September 23rd, 2013

Selections from Richard Lehman’s Literature Review: September 23rd

CardioExchange is pleased to reprint this selection from Dr. Richard Lehman’s weekly journal review blog at Selected summaries are relevant to our audience, but we encourage members to engage with the entire blog.

NEJM 19 Sep 2013 Vol 369

Randomized Trial of Preventive Angioplasty in MI (pg. 1115): Interventional cardiologists are gun dogs. A cardiologist who spots a stenosis wants to rush off and do something, like a springer spaniel hearing the rustle of a pheasant in the covert. Following the COURAGE study, we are trying to retrain our cardiology springers to ignore stable angina on optimal medical treatment: “No, Doc! Sit! Stay!” we tell them, as they quiver and make whimpering noises. But the PRAMI study will let them off the leash to stent at their hearts’ content when faced with acute myocardial infarction. Patients with ST elevation MI in five large British hospitals were randomised to receive immediate percutaneous intervention for the “culprit lesion” alone, or for as many significant stenoses as the cardiologist felt worth stenting. The trial was stopped early when it was clear that there was a big benefit from the latter approach: “Hazard ratios …were 0.34 (95% CI, 0.11 to 1.08) for death from cardiac causes, 0.32 (95% CI, 0.13 to 0.75) for nonfatal myocardial infarction, and 0.35 (95% CI, 0.18 to 0.69) for refractory angina” during a mean follow-up of 23 months. Woof!

JAMA 18 Sep 2013 Vol 310

Effect of Aliskiren on Progression of Coronary Disease in Patients With Prehypertension (pg. 1135): The AQUARIUS trial is just the latest in which Novartis fails to find a market for aliskiren, a renin blocker which was first licensed six years ago. They hoped to use it in people with “pre-hypertension” and coronary disease, and used a surrogate outcome: coronary atheroma measured by intravascular ultrasound. I can’t do better than to quote a tweet from Ken Covinsky: Rx of pre-htn (not a disease) wth aliskiren doesnt reduce atheroma volume (not an outcome) That was helpful. Not.

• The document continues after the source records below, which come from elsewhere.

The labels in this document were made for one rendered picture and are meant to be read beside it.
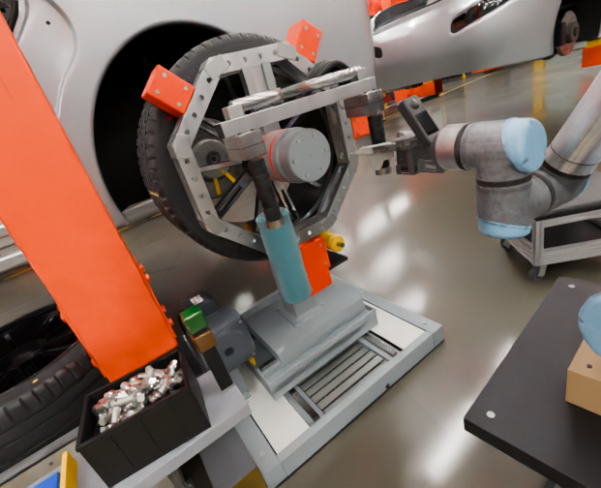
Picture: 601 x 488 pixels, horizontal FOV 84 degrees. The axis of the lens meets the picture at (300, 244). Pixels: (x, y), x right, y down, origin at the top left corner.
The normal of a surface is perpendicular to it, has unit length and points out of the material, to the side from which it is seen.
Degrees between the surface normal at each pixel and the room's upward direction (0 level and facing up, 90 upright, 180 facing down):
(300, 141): 90
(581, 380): 90
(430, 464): 0
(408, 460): 0
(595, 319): 94
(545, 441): 0
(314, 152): 90
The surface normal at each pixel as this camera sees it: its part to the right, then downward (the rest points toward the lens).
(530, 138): 0.51, 0.13
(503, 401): -0.26, -0.88
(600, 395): -0.73, 0.45
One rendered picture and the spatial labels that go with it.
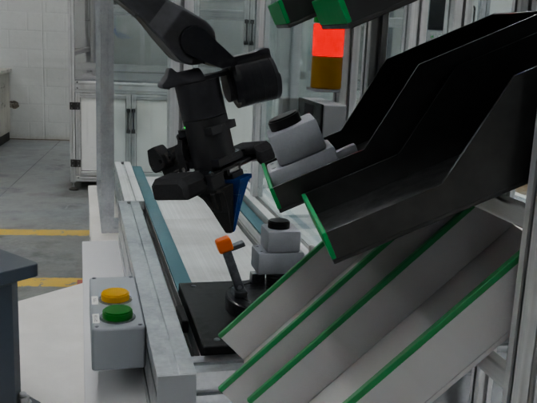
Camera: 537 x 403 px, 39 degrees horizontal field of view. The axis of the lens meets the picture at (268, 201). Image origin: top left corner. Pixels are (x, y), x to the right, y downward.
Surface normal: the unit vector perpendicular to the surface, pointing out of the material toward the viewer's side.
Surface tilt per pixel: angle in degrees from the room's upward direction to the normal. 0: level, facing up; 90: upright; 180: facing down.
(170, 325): 0
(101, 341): 90
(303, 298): 90
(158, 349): 0
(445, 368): 90
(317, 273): 90
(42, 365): 0
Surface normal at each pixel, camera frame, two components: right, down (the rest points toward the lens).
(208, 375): 0.24, 0.22
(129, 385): 0.04, -0.98
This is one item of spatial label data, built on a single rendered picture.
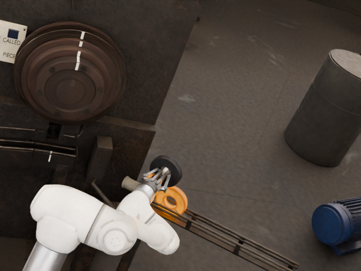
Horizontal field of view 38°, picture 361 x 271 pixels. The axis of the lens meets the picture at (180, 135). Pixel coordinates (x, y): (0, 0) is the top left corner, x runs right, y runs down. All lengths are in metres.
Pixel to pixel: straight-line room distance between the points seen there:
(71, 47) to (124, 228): 0.90
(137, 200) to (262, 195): 2.06
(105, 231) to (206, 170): 2.54
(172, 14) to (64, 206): 1.10
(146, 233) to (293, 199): 2.44
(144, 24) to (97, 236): 1.10
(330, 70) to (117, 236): 3.28
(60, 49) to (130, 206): 0.68
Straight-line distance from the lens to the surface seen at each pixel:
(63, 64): 2.15
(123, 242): 1.53
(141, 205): 2.12
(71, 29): 2.17
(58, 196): 1.57
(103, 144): 2.50
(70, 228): 1.56
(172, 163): 2.35
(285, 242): 3.79
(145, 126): 2.59
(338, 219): 3.75
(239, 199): 3.91
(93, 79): 2.18
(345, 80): 4.45
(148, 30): 2.36
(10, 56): 2.39
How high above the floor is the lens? 2.28
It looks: 32 degrees down
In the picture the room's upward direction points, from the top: 23 degrees clockwise
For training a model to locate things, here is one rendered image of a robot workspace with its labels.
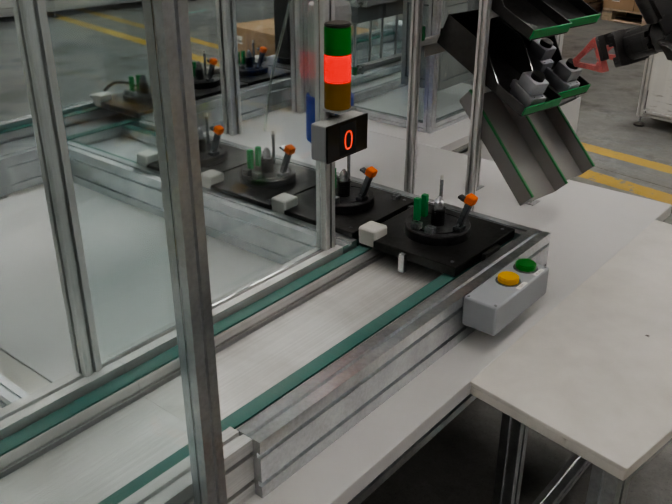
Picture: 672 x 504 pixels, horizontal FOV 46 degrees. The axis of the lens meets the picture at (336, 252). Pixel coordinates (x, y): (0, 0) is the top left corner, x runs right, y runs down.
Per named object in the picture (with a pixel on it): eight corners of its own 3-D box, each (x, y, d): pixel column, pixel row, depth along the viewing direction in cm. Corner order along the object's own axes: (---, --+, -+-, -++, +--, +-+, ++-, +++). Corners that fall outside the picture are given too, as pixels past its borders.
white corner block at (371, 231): (387, 242, 168) (388, 225, 166) (374, 249, 165) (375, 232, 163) (370, 236, 171) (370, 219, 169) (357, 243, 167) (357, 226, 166)
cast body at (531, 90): (540, 108, 173) (555, 82, 168) (526, 110, 170) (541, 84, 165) (517, 85, 177) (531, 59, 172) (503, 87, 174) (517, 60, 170)
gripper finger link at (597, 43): (562, 47, 155) (604, 34, 147) (583, 42, 159) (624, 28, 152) (571, 81, 156) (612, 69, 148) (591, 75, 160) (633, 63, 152)
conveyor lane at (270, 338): (509, 273, 174) (514, 232, 170) (232, 479, 116) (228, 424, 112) (403, 238, 191) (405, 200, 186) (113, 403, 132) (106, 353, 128)
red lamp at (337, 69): (356, 80, 147) (356, 53, 145) (339, 85, 143) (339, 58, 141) (335, 76, 150) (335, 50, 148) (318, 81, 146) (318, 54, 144)
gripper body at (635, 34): (604, 35, 150) (639, 23, 144) (633, 27, 155) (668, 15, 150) (612, 68, 150) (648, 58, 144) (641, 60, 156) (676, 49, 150)
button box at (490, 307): (546, 293, 158) (550, 266, 155) (494, 337, 144) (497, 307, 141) (514, 283, 162) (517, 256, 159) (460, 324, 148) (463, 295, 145)
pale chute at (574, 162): (582, 174, 194) (595, 165, 191) (549, 187, 187) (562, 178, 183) (525, 78, 199) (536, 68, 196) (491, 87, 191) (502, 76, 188)
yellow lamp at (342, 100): (356, 106, 149) (356, 80, 147) (339, 112, 146) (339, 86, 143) (335, 102, 152) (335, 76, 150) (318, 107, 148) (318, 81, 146)
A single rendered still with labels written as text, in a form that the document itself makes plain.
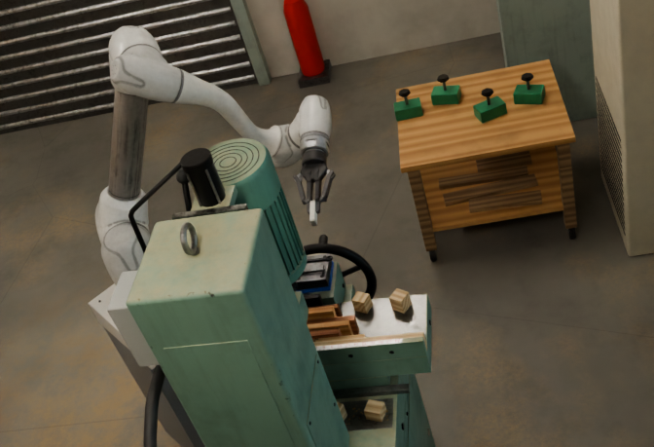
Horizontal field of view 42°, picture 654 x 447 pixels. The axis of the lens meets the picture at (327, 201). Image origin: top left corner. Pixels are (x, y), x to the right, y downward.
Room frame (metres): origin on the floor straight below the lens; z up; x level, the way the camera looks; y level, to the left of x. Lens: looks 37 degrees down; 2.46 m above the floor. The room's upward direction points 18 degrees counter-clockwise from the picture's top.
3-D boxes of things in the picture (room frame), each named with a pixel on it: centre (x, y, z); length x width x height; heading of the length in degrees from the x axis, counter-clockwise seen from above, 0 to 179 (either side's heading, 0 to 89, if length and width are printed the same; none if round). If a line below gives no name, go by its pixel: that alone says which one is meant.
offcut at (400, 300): (1.55, -0.10, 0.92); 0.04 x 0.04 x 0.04; 42
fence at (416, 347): (1.46, 0.17, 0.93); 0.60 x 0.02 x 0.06; 73
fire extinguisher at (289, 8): (4.44, -0.16, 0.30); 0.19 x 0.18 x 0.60; 167
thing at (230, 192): (1.37, 0.21, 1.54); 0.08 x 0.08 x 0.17; 73
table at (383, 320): (1.60, 0.13, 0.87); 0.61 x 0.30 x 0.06; 73
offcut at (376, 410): (1.33, 0.04, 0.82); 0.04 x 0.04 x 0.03; 56
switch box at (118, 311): (1.23, 0.40, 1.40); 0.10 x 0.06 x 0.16; 163
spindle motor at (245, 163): (1.50, 0.17, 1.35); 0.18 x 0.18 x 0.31
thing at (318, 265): (1.69, 0.11, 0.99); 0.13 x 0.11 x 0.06; 73
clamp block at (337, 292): (1.68, 0.11, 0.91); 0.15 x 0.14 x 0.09; 73
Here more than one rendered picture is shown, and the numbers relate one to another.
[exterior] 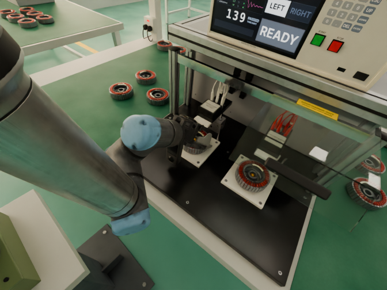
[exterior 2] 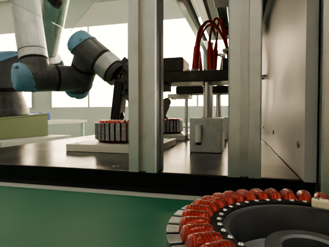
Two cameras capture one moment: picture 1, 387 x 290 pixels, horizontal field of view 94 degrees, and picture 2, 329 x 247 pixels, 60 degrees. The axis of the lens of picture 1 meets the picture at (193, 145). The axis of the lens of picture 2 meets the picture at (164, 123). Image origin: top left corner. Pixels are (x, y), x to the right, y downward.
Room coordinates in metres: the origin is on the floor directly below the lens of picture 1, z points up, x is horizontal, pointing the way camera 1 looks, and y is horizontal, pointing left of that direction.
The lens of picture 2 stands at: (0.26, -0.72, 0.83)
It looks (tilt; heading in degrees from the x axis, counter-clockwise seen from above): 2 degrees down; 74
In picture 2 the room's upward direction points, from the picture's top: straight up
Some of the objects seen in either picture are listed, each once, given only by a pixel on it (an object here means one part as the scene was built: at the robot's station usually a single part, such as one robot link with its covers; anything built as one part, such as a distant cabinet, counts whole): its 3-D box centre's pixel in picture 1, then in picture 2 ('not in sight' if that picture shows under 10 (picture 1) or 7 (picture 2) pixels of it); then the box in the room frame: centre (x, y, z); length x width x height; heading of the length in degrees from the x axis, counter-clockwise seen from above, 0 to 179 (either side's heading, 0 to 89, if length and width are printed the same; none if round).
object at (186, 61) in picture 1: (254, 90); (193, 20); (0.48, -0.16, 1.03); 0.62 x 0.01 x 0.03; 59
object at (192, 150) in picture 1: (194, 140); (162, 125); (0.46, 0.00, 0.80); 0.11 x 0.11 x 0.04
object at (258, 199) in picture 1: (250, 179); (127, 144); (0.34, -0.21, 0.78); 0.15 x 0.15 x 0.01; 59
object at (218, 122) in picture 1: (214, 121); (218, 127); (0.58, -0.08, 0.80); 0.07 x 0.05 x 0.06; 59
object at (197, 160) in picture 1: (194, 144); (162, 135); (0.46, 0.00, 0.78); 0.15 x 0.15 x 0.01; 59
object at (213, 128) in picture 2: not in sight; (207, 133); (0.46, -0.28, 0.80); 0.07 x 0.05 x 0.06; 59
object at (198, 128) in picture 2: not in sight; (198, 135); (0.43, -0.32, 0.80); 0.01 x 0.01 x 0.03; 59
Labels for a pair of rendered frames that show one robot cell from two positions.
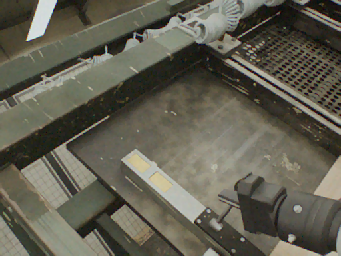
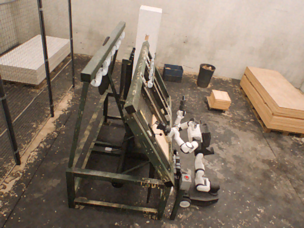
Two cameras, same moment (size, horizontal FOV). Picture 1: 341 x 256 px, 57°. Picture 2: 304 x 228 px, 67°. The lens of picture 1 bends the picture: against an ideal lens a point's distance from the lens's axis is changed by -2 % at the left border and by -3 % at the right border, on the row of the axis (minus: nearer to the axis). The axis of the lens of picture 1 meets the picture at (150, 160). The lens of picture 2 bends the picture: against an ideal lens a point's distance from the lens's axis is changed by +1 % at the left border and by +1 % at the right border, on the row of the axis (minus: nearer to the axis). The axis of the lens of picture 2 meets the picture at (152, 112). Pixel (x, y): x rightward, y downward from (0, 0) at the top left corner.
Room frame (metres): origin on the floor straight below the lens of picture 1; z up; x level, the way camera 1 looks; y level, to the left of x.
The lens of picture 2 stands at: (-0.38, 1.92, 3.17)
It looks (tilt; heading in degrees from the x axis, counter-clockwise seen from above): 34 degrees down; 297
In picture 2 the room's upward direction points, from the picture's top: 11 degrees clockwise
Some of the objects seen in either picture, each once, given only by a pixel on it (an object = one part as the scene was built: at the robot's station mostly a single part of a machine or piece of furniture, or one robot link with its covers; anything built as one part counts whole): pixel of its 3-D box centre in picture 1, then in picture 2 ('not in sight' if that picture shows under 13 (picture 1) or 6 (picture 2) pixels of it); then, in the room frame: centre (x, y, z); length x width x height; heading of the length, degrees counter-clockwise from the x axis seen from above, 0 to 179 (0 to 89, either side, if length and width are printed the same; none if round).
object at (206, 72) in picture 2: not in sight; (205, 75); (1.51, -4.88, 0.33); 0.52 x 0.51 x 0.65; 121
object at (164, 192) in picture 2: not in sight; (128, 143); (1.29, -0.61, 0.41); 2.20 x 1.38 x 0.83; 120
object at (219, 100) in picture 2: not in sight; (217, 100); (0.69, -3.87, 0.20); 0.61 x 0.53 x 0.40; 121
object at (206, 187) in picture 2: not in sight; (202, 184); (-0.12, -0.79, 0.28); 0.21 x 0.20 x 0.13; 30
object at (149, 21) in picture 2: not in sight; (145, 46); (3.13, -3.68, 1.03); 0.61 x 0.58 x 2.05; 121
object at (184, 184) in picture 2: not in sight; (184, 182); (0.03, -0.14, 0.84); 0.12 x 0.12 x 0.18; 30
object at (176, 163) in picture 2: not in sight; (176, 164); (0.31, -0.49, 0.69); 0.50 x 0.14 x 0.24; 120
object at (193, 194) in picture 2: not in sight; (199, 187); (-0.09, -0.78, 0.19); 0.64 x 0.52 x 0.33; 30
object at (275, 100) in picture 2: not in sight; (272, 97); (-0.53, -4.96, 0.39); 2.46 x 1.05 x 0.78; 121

Anticoagulation With Otamixaban and Ischemic Events in NSTE-ACS (pg. 1145): At the moment my bedtime reading is Peter Gøtzsche’s damning indictment of the drug industry, Deadly Medicines and Organised Crime, which has just been published by Radcliffe. It’s a must-read. He describes all the ways that companies running trials manipulate the results or hide them altogether. But this week I am going to praise three industry run trials for their integrity, because they all show the opposite of what the manufacturer was hoping for. The first is the AQUARIUS trial described above,  run by Steve Nissen, with company sponsorship, but without company control of the data; and the third is the HERA trial in The Lancet. In the middle lies this trial of otamixaban. It sounds like a treatment for otitis externa, but otamixaban is actually the latest direct factor X inhibitor to reach a crowded market. The TAO trial was designed by its manufacturer to “compare the clinical efficacy and safety of otamixaban, a novel intravenous direct factor Xa inhibitor, with that of unfractionated heparin plus downstream eptifibatide in patients with NSTE-ACS undergoing a planned early invasive strategy.” But sadly for Sanofi, “Otamixaban did not reduce the rate of ischemic events relative to unfractionated heparin plus eptifibatide but did increase bleeding.” So onwards to another trial for some other indication—though it’s a fair bet it won’t involve a direct comparison with another drug in the same class.